Metabolic fluxes were calculated by using a stoichiometric metabolic model, described elsewhere (8, 43), that was adapted to the C. glutamicum metabolic network. Four rate measurements are required for flux calculation (glucose consumption, trehalose, biomass, and lactate production). Since the CO2 rate measurement is redundant, it was used to check the consistency of the results (9). Prior to the flux analysis, we verified that carbon balances accounted for 95 to 100% in each batch culture performed.
RESULTS
Heterologous expression of the otsBA operon.

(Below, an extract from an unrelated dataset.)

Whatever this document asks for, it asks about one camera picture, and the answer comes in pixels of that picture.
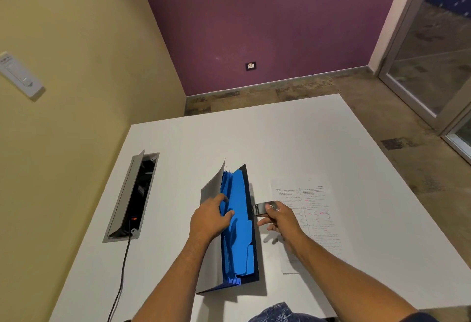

The first goal of this work was to obtain the functional expression of ots genes from E. coli in C. glutamicum ΔtreS. To check the accomplishment of this goal, we tested the enzyme activity of Ots proteins in crude extracts or permeabilized cells from the new strains obtained in this work. otsBA-overexpressing strain C. glutamicum ΔtreS pLPIotsBA01 showed a sixfold increase in OtsB activity in crude extracts (956 pkat/mg of protein) relative to the control strain harboring the pLPIotsBA02 plasmid (145 pkat/mg of protein). Unfortunately, OtsA activity was not detected in crude extracts as a consequence of its instability, as previously reported by Kaasen et al. (21). Hence, it was assayed in permeabilized cells, with UDP-glucose and glucose-6-phosphate as substrates. Since the trehalose-6-phosphate formed in this reaction is dephosphorylated to trehalose by the OtsB protein also present in the preparation, this assay measures the combined activity of OtsA and OtsB when the trehalose formed is measured. By this method, the otsBA-overexpressing strain showed a fivefold increase in activity (151 pkat/mg of protein) compared to the control strain (28 pkat/mg of protein). The observed differences in enzymatic activity between the OtsB and OtsA-OtsB assays can be ascribed to (i) differences in the level of expression of the otsA and otsB genes (OtsA could be the rate-limiting enzyme in the assay) and (ii) differences in enzyme activity recovery in the crude extract and in permeabilized cells. The results demonstrated the functional expression of the E. coli OtsA and OtsB proteins in C. glutamicum.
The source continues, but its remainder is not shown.